Let us not forget to mention that it was the Church that began universities and that would have been the institution teaching these very things they are accused of suppressing.

So, in reading the book, “The Case for a Creator” by Lee Strobel I had to laugh when I came to the part saying how it was a myth that the Church suppressed all knowledge that the earth was not the center of the universe. Ptolemy, Galileo, Copernicus, Kepler, Dante, it was a very common thought that the earth was not the center of the universe. Why did I laugh? Because I already knew this. Well, I didn’t know it, I had all of the information and never put it together myself. The ancient writings – even opening my Bible to see early man’s image of what the universe was – none of these showed a universe circling around an all important earth. It was an insistence of the Enlightenment that the Church taught this scientific heresy.

Interesting.

But what have I to go on this? Other people’s writings and word. What do people have to go on science? Other people’s writings and word. We will never be able to reproduce a stem cell experiment in our kitchens nor prove the Resurrection though I am more willing to put my unqualified belief in the Church’s hat.

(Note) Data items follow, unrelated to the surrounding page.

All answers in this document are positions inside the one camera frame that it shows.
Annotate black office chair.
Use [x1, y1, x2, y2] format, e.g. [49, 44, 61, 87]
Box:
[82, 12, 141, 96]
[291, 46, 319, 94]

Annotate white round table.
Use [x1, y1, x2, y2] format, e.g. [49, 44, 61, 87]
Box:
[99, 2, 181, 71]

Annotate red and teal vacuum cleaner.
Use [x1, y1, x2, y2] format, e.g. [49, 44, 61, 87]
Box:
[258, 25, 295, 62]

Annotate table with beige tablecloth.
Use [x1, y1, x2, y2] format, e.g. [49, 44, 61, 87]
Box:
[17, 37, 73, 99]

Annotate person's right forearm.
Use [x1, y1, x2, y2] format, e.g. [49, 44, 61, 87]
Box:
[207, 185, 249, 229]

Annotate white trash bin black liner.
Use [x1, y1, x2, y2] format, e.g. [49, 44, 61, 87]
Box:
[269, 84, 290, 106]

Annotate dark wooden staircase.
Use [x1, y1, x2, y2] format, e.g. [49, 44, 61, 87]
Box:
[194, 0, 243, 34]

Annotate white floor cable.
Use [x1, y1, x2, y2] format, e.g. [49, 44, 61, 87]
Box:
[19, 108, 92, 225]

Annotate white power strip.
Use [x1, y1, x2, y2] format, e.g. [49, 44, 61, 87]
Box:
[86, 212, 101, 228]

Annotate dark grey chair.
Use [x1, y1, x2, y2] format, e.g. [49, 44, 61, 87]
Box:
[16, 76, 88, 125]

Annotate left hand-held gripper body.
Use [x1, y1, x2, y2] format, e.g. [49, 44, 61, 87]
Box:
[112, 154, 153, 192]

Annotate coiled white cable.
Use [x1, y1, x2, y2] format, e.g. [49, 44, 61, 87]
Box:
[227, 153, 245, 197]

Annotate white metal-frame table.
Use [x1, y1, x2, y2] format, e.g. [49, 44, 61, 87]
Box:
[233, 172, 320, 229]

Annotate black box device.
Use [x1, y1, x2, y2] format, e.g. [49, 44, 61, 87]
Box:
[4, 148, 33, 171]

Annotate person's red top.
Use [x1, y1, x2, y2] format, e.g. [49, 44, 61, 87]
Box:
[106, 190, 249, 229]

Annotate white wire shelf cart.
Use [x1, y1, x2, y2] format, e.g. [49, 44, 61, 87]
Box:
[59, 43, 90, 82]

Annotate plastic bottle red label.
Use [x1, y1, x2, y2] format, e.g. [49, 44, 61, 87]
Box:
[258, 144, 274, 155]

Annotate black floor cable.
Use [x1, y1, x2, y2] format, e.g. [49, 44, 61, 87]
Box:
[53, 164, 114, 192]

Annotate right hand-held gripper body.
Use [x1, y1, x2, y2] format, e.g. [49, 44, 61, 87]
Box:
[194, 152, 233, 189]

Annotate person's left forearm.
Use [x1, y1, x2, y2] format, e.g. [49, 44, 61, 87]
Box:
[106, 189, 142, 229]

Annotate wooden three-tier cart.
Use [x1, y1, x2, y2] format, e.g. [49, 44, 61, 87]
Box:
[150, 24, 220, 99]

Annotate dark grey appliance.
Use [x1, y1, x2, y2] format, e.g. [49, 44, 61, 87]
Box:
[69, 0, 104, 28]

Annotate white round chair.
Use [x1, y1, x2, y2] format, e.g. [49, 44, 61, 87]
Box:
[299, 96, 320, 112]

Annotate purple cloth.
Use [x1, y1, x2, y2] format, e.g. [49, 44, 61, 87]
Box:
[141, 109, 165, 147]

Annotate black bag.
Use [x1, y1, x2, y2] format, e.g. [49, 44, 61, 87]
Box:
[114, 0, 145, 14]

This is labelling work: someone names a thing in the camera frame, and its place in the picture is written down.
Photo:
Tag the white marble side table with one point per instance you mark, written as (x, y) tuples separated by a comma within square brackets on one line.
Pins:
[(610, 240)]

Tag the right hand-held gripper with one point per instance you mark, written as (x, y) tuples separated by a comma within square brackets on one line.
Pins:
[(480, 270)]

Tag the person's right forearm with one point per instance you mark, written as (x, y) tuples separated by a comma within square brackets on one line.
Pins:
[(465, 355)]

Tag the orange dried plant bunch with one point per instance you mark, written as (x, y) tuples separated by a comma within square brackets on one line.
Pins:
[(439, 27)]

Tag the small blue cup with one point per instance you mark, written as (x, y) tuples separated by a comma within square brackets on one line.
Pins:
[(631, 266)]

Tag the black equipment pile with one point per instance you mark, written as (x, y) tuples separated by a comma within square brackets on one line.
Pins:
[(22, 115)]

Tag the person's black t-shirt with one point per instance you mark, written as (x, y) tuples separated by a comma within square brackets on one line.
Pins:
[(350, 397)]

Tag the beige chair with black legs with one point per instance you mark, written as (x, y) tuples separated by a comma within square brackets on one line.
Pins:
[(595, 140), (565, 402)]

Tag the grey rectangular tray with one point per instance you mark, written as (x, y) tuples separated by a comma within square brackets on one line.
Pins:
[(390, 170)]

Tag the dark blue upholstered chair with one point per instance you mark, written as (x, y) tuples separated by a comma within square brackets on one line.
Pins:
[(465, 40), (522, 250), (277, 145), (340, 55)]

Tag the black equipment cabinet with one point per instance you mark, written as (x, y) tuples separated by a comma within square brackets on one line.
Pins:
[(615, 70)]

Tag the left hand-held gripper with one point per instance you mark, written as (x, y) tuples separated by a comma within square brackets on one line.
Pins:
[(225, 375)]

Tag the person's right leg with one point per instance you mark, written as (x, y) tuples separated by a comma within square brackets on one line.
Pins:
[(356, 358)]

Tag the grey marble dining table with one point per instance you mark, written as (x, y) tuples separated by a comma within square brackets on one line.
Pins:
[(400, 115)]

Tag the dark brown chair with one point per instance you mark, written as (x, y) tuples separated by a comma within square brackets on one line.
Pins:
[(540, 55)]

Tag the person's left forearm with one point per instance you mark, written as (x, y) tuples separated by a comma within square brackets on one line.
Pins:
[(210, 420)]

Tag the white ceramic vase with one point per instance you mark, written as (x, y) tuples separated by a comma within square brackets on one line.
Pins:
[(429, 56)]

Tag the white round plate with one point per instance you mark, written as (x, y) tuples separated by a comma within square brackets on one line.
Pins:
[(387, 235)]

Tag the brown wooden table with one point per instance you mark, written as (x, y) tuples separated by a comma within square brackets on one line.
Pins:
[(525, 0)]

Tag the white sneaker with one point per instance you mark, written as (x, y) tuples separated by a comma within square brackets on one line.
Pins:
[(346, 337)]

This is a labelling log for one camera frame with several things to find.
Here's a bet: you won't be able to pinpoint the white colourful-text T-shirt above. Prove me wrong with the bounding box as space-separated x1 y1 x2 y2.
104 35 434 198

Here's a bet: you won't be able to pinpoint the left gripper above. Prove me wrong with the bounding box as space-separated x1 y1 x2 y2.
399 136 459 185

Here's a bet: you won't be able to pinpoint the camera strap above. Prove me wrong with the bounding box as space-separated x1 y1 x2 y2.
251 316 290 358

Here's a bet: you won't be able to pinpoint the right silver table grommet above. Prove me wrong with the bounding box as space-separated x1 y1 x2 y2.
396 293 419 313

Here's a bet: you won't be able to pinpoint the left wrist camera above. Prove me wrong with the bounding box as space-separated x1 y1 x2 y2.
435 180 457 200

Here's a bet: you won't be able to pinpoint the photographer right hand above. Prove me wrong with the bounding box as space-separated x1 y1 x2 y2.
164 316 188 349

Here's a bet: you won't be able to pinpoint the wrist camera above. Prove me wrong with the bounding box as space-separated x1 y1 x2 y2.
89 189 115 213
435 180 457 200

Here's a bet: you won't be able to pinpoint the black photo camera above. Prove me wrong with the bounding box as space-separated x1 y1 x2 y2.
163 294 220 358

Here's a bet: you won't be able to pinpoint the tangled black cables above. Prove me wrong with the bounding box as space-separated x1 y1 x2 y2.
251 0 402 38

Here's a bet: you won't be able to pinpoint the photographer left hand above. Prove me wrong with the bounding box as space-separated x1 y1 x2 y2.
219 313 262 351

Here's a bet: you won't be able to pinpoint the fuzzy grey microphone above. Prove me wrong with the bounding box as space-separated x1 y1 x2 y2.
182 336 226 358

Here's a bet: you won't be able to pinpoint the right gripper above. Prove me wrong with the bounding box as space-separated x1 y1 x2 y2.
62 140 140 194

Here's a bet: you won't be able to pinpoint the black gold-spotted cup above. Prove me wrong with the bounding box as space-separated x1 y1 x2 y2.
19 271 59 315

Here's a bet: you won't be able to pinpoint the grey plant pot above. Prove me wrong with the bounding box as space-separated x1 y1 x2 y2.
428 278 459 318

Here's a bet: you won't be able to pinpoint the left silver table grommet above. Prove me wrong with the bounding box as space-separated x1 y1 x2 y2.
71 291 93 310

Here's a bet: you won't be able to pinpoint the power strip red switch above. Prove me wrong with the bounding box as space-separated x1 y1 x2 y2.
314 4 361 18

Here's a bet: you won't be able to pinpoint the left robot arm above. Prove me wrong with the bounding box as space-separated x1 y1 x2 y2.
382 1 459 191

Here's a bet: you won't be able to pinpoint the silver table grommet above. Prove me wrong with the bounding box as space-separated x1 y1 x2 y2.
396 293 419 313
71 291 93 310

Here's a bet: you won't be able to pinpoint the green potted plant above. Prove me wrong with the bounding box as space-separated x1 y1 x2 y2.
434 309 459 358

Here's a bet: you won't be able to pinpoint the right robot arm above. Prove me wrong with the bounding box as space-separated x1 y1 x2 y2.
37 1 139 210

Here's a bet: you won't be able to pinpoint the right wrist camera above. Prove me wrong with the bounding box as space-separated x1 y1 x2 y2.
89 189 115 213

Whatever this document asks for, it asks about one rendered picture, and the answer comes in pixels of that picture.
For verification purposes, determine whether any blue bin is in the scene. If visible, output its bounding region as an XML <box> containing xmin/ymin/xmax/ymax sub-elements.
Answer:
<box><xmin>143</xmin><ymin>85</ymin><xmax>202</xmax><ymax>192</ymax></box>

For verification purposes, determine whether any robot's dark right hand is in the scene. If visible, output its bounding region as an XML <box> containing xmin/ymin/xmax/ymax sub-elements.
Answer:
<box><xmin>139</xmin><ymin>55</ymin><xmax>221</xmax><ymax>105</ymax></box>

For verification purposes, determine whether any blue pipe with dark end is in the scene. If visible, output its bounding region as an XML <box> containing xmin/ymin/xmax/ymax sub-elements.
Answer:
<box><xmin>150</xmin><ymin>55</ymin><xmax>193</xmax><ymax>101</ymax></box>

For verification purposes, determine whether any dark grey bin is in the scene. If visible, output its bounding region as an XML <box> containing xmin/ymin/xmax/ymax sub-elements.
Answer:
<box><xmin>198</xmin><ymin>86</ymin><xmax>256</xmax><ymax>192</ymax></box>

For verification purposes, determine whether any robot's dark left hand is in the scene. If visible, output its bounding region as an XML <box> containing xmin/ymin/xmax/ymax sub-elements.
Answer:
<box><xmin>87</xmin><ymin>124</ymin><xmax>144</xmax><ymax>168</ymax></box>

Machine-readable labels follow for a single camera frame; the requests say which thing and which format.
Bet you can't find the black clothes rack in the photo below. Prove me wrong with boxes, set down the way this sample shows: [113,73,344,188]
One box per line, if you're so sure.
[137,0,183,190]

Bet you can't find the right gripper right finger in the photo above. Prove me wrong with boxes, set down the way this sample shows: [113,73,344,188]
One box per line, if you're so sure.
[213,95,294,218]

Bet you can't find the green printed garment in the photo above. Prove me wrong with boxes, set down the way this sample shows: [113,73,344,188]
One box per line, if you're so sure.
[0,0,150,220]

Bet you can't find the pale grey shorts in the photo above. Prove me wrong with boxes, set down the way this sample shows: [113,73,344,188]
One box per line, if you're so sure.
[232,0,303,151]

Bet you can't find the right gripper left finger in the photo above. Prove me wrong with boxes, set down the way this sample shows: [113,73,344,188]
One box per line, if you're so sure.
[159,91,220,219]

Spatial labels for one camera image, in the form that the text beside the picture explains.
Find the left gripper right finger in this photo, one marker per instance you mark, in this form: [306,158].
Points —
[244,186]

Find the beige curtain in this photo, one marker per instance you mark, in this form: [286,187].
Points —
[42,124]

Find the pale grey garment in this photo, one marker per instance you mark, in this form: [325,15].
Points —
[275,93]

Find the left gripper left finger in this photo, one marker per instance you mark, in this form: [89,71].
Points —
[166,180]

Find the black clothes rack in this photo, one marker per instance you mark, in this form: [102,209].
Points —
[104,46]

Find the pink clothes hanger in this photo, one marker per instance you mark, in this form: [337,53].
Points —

I trust science and scientists to do science – to make life better and help us understand more – not to design morals and ethics, not to give meaning and purpose to life, not to save my soul or give me everlasting hope.

Wednesday, November 14, 2007

THE TRUTH OF THE MATTER (AND OF THE SPIRITUAL)

Perhaps the reason some people find more solace in science over religion is because science is understood in some circles to deal with fact or the finding of truth while faith and religion is largely about conjecture and opinion.

Popular science has its ups and downs of course. Oleo, the once touted miracle replacement for the dangers of butter is now considered one of the worst things you can put in your body. Wine and dark chocolate are now good for you. And being skinny is no longer healthy nor a preventative from certain diseases and in fact may not allow you to recover as quickly from certain conditions well. (*sigh*) But at its best, science is a search for truth: to show us how to best live in this world.

In contrast to this the Catholic faith is often seen by many as much more theoretical and that the conclusions drawn from the teachings of the faith nice, but perhaps not facts of living. Those guys in Rome make up some rules for one ideal way of life, but they are not the only way to live.

So a person comes to my office and wants to discuss marriage or their relationships, or what have you and I present the Church’s teaching (I think well and interestingly – but then again, I don’t have to sit through it) and I can see the message in their eyes, “I hear you, I know this, it is nice, but I don’t buy it – at least for me. My kids will darn it! But not me.”

But in fact all the rules and laws and regulations (one of the worst ways to teach the faith by the way – more on that another day) are not ideals thought up by Vatican. They are not the teaching of the Vatican. They are rather mined from Revelation of Jesus Christ. They are discovered and taught, not invented and legislated. They are not the Vatican’s laws but our faith. And it is not taught simply to point a person to an ideal or nice direction, but to provide for them a way to live that is most authentic to their being, that will provide the best way of living in order to bring a person a most satisfying and/or fulfilling life as well as glory in the life to come.

When something in the Catholic Church is taught de fide, it is a discovery of truth, not of largely agreeable conjecture. To live by it is to bring about the greatest good just like living the truths of science (when truth and science are correctly informing each other) to find the right way of living in this world. When one ignores the laws of physics, they do so to their own peril. When one ignores the revelations of Jesus Christ, they do so not only to the detriment in their life on earth, but also in the life to come.

In the end it is not about making God happier (He can’t be happier) or winning people over to our side (it’s not about winning), but helping everyone live authentic, well-balanced lives. That is what truth is about.